What is being asked: Omitting all images, transcribe the listing word for word.
═══
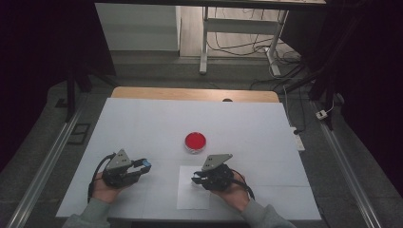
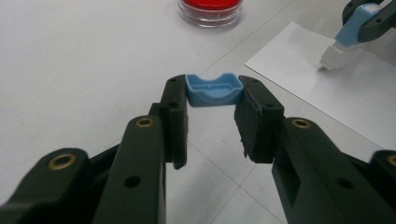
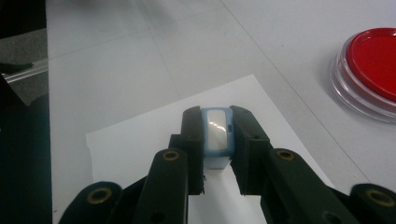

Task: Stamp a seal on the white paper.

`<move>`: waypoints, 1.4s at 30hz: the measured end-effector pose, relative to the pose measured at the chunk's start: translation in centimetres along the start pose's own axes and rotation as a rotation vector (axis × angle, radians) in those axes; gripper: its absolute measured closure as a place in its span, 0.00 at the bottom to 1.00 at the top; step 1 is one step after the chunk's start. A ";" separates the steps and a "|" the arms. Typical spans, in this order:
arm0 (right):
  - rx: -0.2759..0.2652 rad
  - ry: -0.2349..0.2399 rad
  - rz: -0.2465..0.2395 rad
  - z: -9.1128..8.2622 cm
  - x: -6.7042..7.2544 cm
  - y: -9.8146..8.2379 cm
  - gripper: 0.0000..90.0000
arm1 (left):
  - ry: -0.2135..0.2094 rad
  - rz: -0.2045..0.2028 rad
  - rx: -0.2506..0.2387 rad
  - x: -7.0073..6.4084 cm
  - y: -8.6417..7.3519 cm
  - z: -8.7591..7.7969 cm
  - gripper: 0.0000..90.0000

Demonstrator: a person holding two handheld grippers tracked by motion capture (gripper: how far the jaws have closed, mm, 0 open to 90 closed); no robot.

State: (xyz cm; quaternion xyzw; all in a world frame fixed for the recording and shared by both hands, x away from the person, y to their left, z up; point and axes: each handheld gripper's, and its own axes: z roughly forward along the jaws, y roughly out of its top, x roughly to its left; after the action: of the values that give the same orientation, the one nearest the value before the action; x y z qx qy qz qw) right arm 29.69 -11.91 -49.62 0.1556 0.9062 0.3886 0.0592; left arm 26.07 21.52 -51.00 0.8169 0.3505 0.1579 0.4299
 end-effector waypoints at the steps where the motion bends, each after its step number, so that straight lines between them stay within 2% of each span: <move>1: 0.002 0.001 0.000 0.0 0.0 0.0 0.84 | -0.001 0.000 0.000 0.0 0.0 0.0 0.72; 13: 0.047 -0.004 -0.042 0.6 0.4 0.2 0.84 | -0.001 0.001 0.000 0.0 0.0 0.0 0.72; 29: 0.053 0.001 -0.020 0.8 0.3 0.1 0.84 | 0.000 0.000 0.001 0.0 0.0 0.0 0.72; 36: 0.042 -0.026 -0.015 1.1 0.7 -0.2 0.84 | 0.001 0.001 0.000 0.0 0.0 0.0 0.72; 42: 0.043 -0.043 -0.035 1.0 1.0 -0.4 0.84 | 0.001 0.001 0.003 -0.1 0.0 0.0 0.72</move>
State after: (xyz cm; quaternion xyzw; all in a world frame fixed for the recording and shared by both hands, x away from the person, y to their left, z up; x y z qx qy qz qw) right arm 28.87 -11.13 -50.60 0.1493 0.9154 0.3647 0.0819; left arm 26.05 21.44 -50.99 0.8176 0.3506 0.1579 0.4286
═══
Answer below:
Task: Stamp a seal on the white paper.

`<move>`: waypoints, 1.4s at 30hz: the measured end-effector pose, relative to the pose measured at the chunk's start: translation in centimetres along the start pose's own axes and rotation as a rotation vector (axis × angle, radians) in those axes; gripper: its absolute measured closure as a place in its span, 0.00 at the bottom to 1.00 at the top; step 1 is one step after the chunk's start. A ";" separates the steps and a "|" the arms. Typical spans, in this order:
arm0 (right):
  - rx: -0.2759..0.2652 rad
  - ry: -0.2349..0.2399 rad
  - rz: -0.2465..0.2395 rad
  - z: -9.1128..8.2622 cm
  - x: -6.7042..7.2544 cm
  - y: -9.8146..8.2379 cm
  - gripper: 0.0000..90.0000
arm1 (left):
  - ry: -0.2135..0.2094 rad
  - rz: -0.2045..0.2028 rad
  - rx: -0.2506..0.2387 rad
  - x: -7.0073..6.4084 cm
  - y: -8.6417..7.3519 cm
  - z: -8.7591..7.7969 cm
  - gripper: 0.0000..90.0000

Demonstrator: a person holding two handheld grippers tracked by motion capture (gripper: how far the jaws have closed, mm, 0 open to 90 closed); no robot.

State: (xyz cm; quaternion xyzw; all in a world frame fixed for the recording and shared by both hands, x away from the person, y to their left, z up; point and axes: each handheld gripper's, and its own axes: z roughly forward along the jaws, y roughly out of its top, x roughly to its left; after the action: of the values that give the same orientation, the one nearest the value before the action; x y z qx qy qz qw) right arm 29.69 -11.91 -49.62 0.1556 0.9062 0.3886 0.0592; left arm 26.07 21.52 -51.00 0.8169 0.3505 0.1579 0.4299
 end-effector waypoints at the steps where the motion bends, each after its step number, so that straight lines between them stay within 2% of each span: <move>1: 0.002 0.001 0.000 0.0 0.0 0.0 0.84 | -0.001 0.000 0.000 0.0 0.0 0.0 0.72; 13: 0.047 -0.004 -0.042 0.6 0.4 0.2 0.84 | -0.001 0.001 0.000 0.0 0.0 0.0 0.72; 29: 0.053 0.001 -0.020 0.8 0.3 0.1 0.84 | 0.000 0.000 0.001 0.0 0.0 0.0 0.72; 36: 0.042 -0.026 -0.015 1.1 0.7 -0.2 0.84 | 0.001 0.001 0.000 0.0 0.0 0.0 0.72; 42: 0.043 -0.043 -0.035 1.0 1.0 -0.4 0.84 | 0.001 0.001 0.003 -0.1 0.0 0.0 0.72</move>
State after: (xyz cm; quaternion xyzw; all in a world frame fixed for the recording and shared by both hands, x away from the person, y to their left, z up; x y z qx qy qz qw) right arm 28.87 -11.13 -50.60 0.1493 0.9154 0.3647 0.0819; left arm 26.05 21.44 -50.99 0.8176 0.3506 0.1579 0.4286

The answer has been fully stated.